A corollario della grande esposizione di Palazzo Fabroni, altre tre esposizioni verranno allestite a Palazzo del Tau, abituale sede della Fondazione Marini. La prima, intitolata “I colori del Mediterraneo”, resterà aperta in concomitanza con la mostra principale, così da valorizzare la produzione pittorica dell’artista, in particolare le tempere a soggetto circense caratteristiche degli ultimi anni della sua produzione, attraverso il confronto con Joan Mirò: i due si conobbero e frequentarono nella Parigi degli anni ‘50.
Allo scultore giapponese Kengiro Azuma, suo discepolo, è invece dedicata una mostra circoscritta al mese tra il 21 ottobre e il 26 novembre, mentre la prima in ordine di apertura è fotografica: “Marino nell’immagine di Aurelio Amendola”, già visitabile dal 14 luglio al 10 settembre.
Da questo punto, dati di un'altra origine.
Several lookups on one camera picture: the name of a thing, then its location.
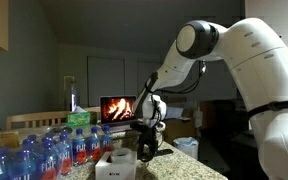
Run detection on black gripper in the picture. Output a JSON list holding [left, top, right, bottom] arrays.
[[130, 120, 162, 164]]

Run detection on black remote-like object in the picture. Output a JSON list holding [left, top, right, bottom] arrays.
[[154, 148, 175, 158]]

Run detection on white box with black print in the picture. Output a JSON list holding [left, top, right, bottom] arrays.
[[94, 150, 138, 180]]

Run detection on Fiji water bottle blue cap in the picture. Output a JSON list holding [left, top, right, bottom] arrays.
[[71, 128, 88, 167], [86, 126, 102, 162], [100, 125, 113, 154]]

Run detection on wrapped Fiji water bottle pack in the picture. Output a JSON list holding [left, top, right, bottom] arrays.
[[0, 133, 73, 180]]

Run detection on small wooden box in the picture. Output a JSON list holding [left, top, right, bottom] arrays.
[[0, 130, 20, 150]]

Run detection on brown wooden side cabinet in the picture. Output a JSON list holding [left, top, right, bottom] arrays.
[[164, 117, 198, 145]]

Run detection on white trash bin with bag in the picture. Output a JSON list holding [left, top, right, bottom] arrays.
[[172, 136, 200, 161]]

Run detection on laptop showing fireplace video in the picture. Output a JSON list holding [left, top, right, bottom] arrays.
[[99, 95, 140, 134]]

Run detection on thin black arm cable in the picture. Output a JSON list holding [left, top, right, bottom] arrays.
[[145, 59, 208, 96]]

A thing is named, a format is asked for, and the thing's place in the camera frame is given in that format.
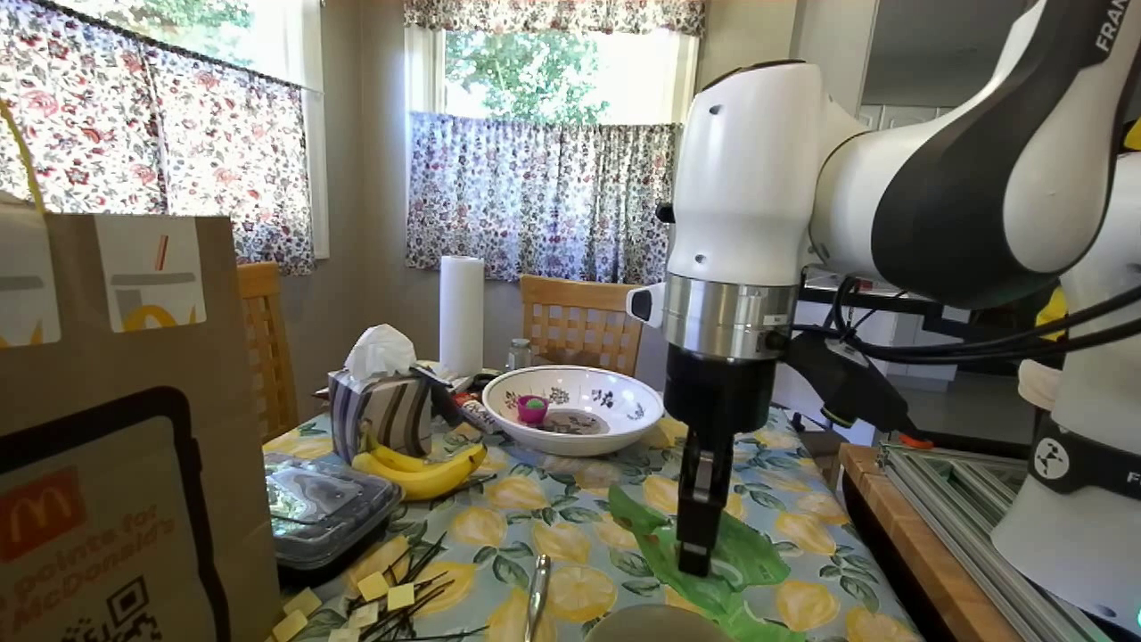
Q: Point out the wide floral curtain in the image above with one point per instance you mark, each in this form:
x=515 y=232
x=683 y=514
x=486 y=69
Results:
x=154 y=128

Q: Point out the floral curtain valance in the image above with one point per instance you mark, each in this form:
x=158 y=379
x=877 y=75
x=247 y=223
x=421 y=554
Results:
x=548 y=17

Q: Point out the small pink item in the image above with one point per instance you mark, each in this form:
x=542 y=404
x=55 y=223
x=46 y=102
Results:
x=532 y=411

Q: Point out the wooden board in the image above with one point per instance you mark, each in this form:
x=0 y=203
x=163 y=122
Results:
x=913 y=536

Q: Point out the large yellow banana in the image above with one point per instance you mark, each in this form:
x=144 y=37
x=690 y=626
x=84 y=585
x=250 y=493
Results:
x=433 y=479

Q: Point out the black red marker pen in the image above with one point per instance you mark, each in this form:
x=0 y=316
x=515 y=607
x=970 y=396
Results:
x=482 y=417

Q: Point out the black plastic food container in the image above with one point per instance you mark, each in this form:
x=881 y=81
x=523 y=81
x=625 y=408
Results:
x=323 y=510

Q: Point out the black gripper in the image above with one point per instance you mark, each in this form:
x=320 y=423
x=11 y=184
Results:
x=718 y=386

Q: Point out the striped tissue box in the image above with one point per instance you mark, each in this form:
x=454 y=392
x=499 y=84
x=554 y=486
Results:
x=386 y=416

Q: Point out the white floral bowl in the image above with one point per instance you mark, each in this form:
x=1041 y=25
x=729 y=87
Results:
x=619 y=433

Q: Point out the floral cafe curtain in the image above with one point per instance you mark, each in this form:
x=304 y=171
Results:
x=537 y=197

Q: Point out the small yellow square block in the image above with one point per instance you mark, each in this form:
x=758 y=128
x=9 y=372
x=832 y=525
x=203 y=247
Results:
x=362 y=616
x=400 y=597
x=290 y=626
x=299 y=602
x=372 y=585

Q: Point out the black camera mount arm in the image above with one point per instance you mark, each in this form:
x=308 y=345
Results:
x=877 y=298

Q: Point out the white tissue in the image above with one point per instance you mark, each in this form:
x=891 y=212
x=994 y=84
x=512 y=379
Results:
x=380 y=351

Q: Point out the metal spoon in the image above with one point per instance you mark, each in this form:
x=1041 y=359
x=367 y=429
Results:
x=537 y=588

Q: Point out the aluminium rail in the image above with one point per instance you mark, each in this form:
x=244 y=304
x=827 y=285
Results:
x=986 y=536

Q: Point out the wooden chair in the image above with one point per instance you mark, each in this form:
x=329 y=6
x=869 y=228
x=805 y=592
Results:
x=582 y=325
x=270 y=345

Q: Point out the white framed window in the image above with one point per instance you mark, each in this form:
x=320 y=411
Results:
x=557 y=75

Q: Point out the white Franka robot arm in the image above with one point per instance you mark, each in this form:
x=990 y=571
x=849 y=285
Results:
x=750 y=178

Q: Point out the brown McDonald's paper bag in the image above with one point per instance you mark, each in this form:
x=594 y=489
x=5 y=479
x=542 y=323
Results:
x=227 y=392

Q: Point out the lemon print tablecloth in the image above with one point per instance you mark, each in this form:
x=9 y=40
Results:
x=548 y=502

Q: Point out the white paper towel roll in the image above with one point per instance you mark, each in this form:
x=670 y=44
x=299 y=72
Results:
x=461 y=316

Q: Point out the small grey packet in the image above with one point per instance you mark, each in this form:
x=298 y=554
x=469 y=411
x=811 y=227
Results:
x=574 y=417

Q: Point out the small glass shaker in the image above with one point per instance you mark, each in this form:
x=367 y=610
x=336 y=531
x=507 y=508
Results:
x=519 y=355

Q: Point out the small yellow banana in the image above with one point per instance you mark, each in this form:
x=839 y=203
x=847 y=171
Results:
x=398 y=459

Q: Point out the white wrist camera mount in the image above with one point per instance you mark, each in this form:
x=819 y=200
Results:
x=648 y=304

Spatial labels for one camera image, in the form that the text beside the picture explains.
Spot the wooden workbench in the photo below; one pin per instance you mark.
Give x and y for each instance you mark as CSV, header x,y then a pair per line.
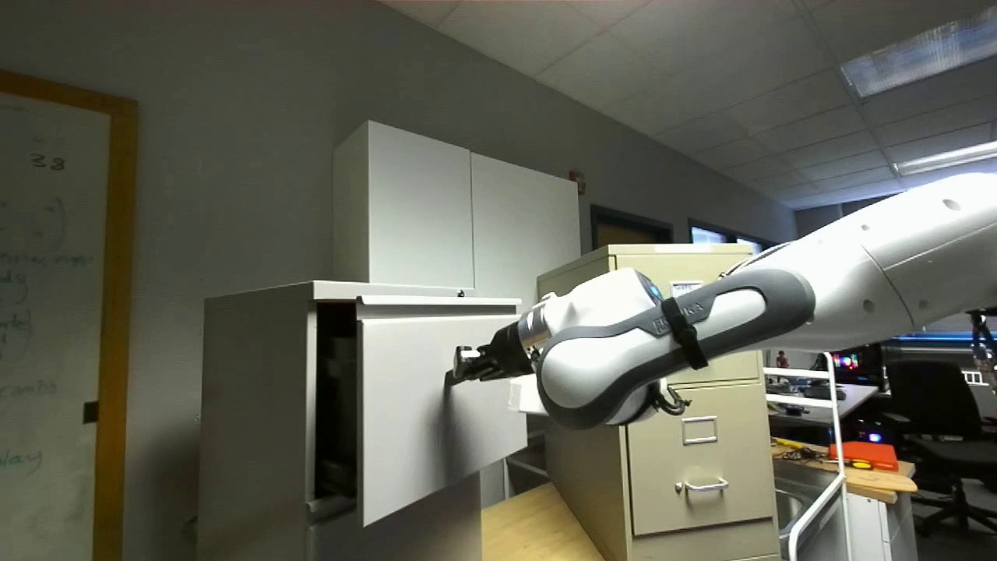
x,y
884,481

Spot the dark door frame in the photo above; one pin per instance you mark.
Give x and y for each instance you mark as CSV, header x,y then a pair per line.
x,y
624,226

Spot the orange tool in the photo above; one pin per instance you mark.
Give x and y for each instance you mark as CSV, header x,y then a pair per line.
x,y
862,456

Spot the narrow ceiling light strip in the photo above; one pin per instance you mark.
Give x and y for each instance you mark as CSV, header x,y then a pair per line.
x,y
945,158

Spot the large ceiling light panel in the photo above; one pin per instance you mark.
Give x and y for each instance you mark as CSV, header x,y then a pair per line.
x,y
921,52

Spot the silver label holder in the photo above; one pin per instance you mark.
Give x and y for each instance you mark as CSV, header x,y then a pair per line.
x,y
699,430

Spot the tall white cabinet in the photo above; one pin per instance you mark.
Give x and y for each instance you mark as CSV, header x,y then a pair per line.
x,y
446,206

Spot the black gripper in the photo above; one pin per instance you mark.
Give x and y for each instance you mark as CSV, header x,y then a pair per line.
x,y
507,355

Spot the whiteboard with wooden frame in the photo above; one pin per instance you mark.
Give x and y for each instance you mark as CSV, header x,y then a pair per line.
x,y
56,322

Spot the beige filing cabinet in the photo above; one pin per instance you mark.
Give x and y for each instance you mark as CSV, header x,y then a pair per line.
x,y
706,456

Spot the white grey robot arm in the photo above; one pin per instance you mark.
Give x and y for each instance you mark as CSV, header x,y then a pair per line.
x,y
829,282

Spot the black office chair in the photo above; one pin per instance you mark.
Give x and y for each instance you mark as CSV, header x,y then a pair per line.
x,y
937,425

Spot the white metal rail frame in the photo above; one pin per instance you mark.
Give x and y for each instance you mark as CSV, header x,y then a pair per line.
x,y
821,448

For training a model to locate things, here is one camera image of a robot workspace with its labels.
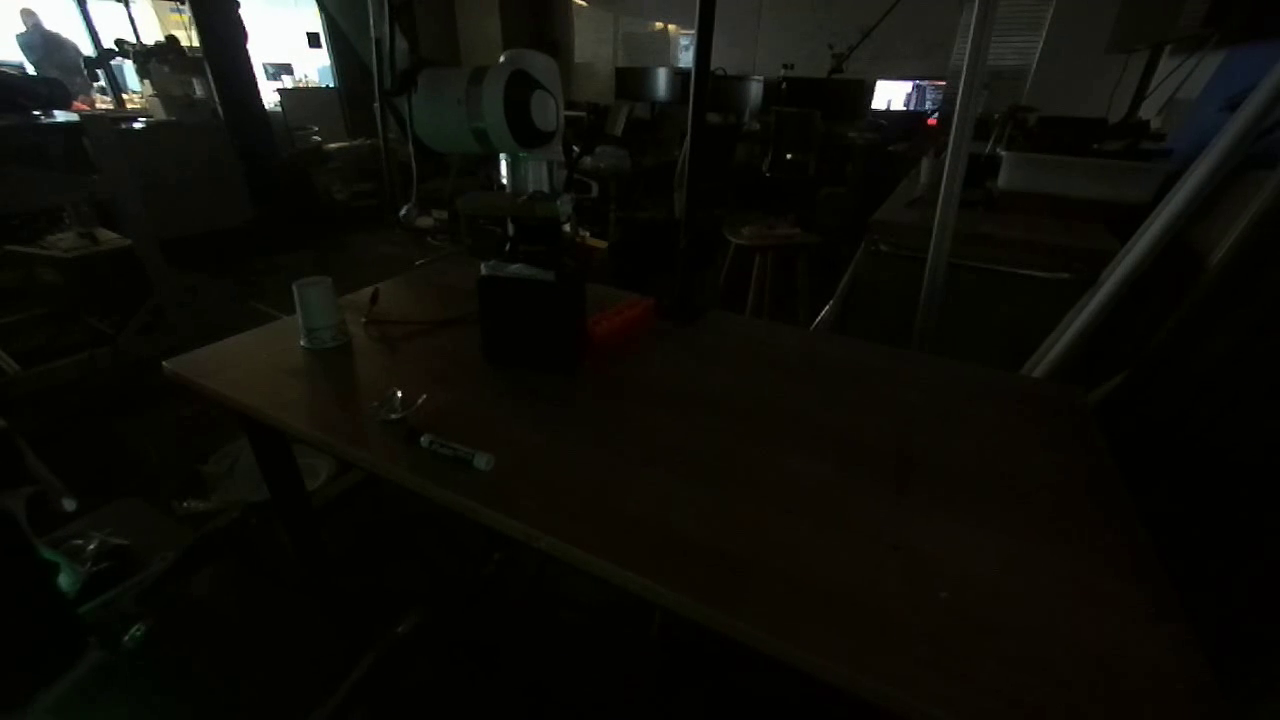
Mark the round wooden stool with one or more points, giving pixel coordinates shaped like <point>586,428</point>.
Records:
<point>767,236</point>

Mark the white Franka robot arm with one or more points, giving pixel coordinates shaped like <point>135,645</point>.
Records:
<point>461,106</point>

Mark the white cup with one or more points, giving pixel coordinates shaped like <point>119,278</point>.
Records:
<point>322,313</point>

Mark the white marker pen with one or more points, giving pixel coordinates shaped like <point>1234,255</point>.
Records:
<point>456,453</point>

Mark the lit computer monitor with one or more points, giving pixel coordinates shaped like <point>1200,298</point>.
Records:
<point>911,92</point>

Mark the dark table leg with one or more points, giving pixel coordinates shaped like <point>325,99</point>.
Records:
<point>281,482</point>

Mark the green glowing floor item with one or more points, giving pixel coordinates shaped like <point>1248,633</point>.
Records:
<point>83,568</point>

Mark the white upright pole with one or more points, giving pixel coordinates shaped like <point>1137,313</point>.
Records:
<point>951,173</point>

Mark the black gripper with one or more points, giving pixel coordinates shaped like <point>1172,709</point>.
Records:
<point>545,230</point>

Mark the black basket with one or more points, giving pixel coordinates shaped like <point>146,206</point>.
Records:
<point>534,324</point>

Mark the person in background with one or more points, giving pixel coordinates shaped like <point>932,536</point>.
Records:
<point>56,59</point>

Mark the slanted metal pole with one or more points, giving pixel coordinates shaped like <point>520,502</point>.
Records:
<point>1147,224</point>

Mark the black upright pole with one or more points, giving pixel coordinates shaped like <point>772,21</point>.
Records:
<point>699,132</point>

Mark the pale sheet on floor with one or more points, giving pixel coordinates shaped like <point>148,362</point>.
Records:
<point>242,477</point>

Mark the blue background object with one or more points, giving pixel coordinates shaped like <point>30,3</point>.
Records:
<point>1227,92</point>

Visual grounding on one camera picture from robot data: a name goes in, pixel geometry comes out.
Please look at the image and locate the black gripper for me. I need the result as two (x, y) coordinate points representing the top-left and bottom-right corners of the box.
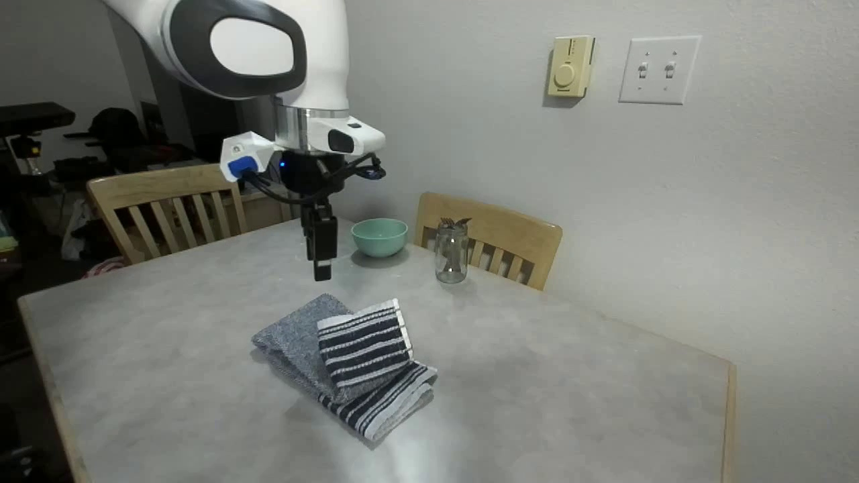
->
(278, 148), (349, 283)

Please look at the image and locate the blue striped towel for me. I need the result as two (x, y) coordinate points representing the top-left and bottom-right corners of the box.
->
(248, 293), (439, 451)

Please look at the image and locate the teal ceramic bowl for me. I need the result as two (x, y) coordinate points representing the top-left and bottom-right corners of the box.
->
(349, 214), (412, 263)

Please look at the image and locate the small beige cabinet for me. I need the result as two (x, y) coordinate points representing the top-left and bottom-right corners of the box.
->
(239, 173), (302, 232)

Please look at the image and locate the clear glass jar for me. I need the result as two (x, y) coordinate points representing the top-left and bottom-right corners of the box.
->
(431, 214), (474, 286)

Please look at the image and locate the wooden chair with vertical slats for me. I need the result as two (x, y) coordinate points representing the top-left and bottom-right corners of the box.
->
(85, 160), (248, 266)

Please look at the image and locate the dark tall panel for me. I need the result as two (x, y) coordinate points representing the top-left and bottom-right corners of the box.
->
(142, 75), (270, 183)

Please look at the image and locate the wooden chair with slotted back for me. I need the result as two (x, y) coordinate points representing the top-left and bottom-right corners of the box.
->
(411, 191), (567, 293)

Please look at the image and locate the black bag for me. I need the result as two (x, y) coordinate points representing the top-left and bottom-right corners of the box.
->
(85, 105), (149, 173)

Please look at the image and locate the black padded equipment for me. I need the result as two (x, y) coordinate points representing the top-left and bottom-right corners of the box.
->
(0, 98), (78, 140)

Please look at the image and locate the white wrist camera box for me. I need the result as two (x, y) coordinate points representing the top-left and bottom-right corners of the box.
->
(218, 129), (281, 184)

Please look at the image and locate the beige wall dimmer dial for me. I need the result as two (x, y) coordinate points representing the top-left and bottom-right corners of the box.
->
(545, 35), (599, 101)

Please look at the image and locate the white double light switch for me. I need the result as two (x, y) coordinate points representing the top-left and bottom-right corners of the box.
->
(616, 35), (703, 108)

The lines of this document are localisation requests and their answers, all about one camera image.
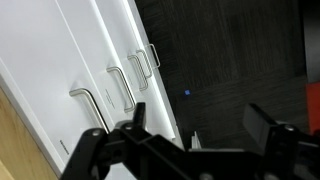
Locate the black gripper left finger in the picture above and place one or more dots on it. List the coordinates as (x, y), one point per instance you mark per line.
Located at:
(100, 150)

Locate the small blue square marker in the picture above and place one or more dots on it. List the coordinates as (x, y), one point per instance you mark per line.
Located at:
(187, 92)

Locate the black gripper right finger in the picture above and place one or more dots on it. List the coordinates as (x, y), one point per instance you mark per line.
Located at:
(286, 150)

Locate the red box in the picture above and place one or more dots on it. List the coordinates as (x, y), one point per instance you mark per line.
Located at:
(314, 106)

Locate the white cabinet frame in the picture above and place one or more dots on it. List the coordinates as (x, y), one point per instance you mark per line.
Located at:
(30, 121)

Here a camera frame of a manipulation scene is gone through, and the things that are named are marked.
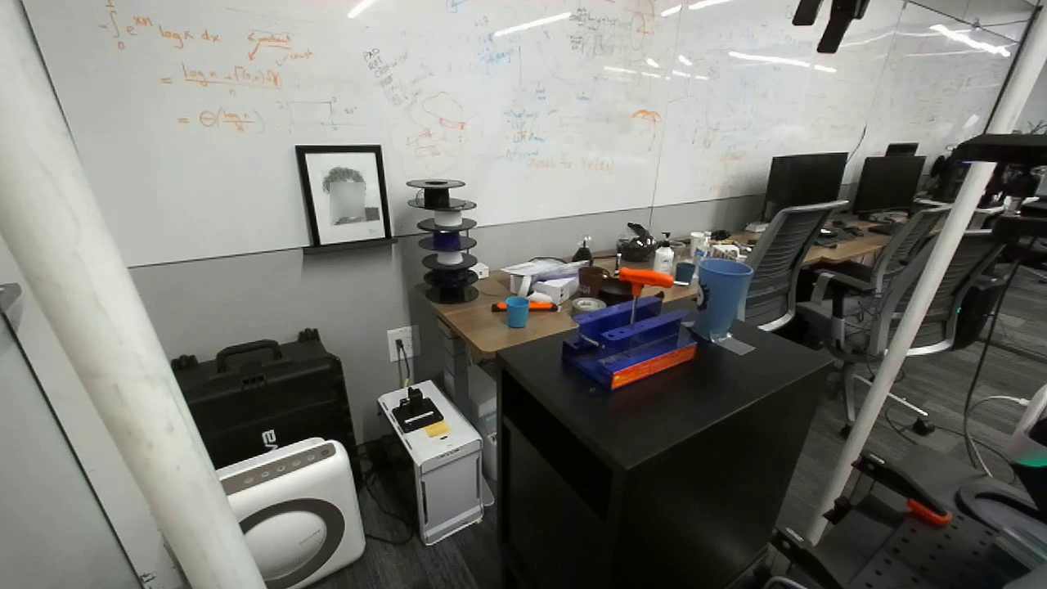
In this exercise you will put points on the white cup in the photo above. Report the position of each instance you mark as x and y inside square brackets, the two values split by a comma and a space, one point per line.
[699, 243]

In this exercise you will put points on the large blue cup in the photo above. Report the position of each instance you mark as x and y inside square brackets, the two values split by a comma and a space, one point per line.
[724, 295]

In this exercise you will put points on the blue and orange tool rack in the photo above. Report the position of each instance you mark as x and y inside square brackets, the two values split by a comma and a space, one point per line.
[633, 348]

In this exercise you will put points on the orange utility tool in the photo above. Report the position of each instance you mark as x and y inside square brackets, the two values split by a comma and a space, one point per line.
[540, 306]

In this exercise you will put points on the small blue cup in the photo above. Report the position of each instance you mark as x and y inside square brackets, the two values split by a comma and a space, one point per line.
[519, 311]

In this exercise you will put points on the black and orange hand tool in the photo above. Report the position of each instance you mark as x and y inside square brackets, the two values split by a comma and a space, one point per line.
[930, 512]

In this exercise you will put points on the black computer monitor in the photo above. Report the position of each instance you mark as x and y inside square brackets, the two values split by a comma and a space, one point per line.
[886, 183]
[807, 182]

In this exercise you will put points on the grey mesh office chair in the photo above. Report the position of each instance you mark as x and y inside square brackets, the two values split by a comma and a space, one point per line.
[884, 295]
[786, 255]

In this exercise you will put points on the white bottle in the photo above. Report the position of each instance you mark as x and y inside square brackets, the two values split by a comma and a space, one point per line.
[664, 262]

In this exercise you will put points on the black desk device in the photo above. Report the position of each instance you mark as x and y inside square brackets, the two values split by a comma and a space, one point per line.
[634, 247]

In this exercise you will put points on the slim white pole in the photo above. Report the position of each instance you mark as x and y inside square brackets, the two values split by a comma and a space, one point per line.
[908, 330]

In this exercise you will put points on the whiteboard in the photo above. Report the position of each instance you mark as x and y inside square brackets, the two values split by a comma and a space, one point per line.
[490, 110]

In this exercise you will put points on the grey square mat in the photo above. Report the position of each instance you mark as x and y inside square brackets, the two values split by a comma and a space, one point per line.
[734, 344]

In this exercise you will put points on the white tape roll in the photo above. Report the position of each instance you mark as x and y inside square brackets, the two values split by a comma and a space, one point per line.
[589, 309]

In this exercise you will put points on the white cardboard box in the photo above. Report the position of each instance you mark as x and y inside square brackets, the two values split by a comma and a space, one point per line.
[540, 280]

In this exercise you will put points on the grey spool with black core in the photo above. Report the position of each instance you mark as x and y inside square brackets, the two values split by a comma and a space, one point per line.
[436, 194]

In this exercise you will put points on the white filament spool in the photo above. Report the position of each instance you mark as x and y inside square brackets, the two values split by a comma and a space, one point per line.
[449, 261]
[445, 218]

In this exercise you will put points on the blue filament spool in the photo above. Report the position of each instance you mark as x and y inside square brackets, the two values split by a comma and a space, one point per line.
[445, 237]

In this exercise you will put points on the black filament spool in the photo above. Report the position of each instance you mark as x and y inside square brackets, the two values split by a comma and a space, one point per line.
[452, 286]

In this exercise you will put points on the wooden desk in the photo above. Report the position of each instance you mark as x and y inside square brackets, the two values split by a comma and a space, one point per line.
[477, 323]

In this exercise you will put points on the black cabinet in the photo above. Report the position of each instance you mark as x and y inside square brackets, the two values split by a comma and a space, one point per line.
[656, 460]

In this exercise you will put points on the black framed portrait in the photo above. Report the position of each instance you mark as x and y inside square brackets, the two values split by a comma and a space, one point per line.
[345, 199]

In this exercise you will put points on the black breadboard table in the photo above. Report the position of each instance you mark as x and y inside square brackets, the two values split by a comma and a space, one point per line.
[904, 561]

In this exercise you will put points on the small black device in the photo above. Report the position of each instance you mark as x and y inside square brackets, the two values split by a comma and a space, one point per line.
[415, 414]

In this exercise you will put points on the white box unit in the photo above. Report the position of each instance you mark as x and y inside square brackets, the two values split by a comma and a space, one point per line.
[445, 487]

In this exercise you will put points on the black hard case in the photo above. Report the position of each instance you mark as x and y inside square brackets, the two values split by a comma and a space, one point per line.
[261, 396]

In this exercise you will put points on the white air purifier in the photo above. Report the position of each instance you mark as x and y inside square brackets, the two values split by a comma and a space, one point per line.
[296, 512]

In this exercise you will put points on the thick white pole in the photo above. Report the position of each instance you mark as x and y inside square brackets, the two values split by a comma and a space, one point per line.
[99, 330]

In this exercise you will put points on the black stereo camera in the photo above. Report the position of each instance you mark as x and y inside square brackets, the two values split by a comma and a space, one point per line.
[1002, 148]

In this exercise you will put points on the white wall outlet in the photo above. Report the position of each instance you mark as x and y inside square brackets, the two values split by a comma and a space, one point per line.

In quanto a “Marino Marini. Passioni visive”, una volta calato il sipario su Pistoia, tempo venti giorni, si rialzerà a Venezia, alla collezione Peggy Guggenheim, dove resterà dal 27 gennaio al 1° maggio 2018.
Informazioni utili
“Marino Marini. Passioni visive”
Mostra a cura di Barbara Cinelli e Flavio Fergonzi
Palazzo Fabroni, Pistoia
Dal 16 settembre 2017 al 7 gennaio 2018
Comitato scientifico: oltre ai curatori, Philip Rylands, Salvatore Settis, Carlo Sisie Maria Teresa Tosi.